INSTRUCTIONS TO FOLLOW: From the material below, pull each line containing the string "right".

DATA BELOW:
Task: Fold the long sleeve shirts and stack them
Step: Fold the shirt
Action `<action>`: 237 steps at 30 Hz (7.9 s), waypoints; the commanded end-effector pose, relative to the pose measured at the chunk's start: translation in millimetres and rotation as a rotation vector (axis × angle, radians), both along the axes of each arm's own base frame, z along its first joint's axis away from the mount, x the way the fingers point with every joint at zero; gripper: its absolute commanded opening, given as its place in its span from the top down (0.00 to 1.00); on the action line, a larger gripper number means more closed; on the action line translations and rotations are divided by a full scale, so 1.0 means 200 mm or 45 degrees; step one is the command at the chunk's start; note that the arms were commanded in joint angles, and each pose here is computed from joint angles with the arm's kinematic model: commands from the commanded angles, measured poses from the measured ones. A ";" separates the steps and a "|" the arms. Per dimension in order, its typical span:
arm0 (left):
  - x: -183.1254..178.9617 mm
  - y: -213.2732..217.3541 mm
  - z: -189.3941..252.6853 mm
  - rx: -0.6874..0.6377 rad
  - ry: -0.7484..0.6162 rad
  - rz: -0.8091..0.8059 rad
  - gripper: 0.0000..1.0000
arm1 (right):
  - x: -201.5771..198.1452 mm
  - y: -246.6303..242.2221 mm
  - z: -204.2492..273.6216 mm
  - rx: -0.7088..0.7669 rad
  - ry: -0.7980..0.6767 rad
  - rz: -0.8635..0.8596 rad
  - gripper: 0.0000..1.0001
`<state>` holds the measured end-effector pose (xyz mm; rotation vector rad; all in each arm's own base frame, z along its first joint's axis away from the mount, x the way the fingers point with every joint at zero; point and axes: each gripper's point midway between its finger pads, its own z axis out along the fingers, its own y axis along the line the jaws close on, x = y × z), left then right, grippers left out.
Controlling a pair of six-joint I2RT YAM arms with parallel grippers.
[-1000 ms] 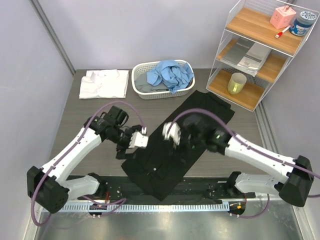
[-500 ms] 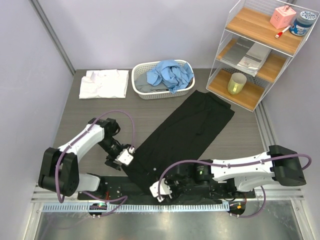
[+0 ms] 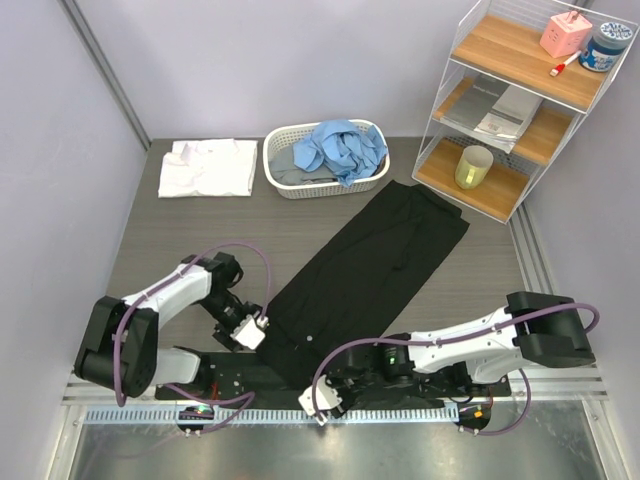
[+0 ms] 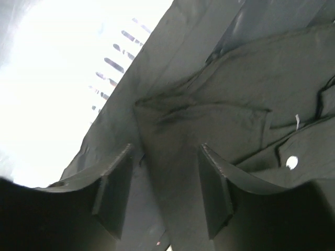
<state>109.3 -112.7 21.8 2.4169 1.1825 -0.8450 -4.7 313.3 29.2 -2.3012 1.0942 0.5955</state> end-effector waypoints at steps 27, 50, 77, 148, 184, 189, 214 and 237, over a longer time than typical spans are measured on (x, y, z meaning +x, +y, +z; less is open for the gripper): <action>0.16 -0.28 0.30 -0.250 -0.193 0.006 1.00 | 0.29 0.06 0.17 0.221 -0.312 -0.279 0.99; 0.90 -1.03 0.66 -0.458 -0.314 0.219 1.00 | 0.91 -0.61 0.39 0.176 -0.605 -0.811 0.99; 1.36 -1.41 0.31 -0.372 -0.362 0.384 1.00 | 1.20 -1.04 0.16 -0.001 -0.443 -1.212 0.99; 0.89 -0.10 1.05 -0.476 0.068 1.877 0.04 | 1.05 -0.41 -0.26 -0.625 0.746 -1.247 0.44; 0.42 -0.41 0.07 0.355 0.368 1.054 0.60 | 1.71 -0.63 -0.18 -0.403 0.499 -1.786 0.75; 0.35 -0.42 0.13 0.322 0.416 1.063 0.60 | 1.80 -0.46 -0.20 -0.368 0.440 -1.653 0.75; 0.65 -0.37 0.34 0.143 0.911 1.856 0.44 | 1.29 -0.44 0.39 -0.017 1.147 -1.758 0.40; 0.61 -0.31 0.11 0.465 0.921 1.646 0.50 | 1.11 -0.20 0.41 0.048 1.021 -1.414 0.48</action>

RESULT OF THIS TASK:
arm1 (right):
`<state>` holds the measured end-effector pose (xyz mm; rotation vector rad; all in each arm's own base frame, z along its first joint's axis away from the mount, x the way the fingers point with every joint at zero; point and axes: each gripper's point midway between its finger pads, its own z axis out along the fingers, its own y axis along the line the jaws close on, x = y × z), left then right, grippers left out.

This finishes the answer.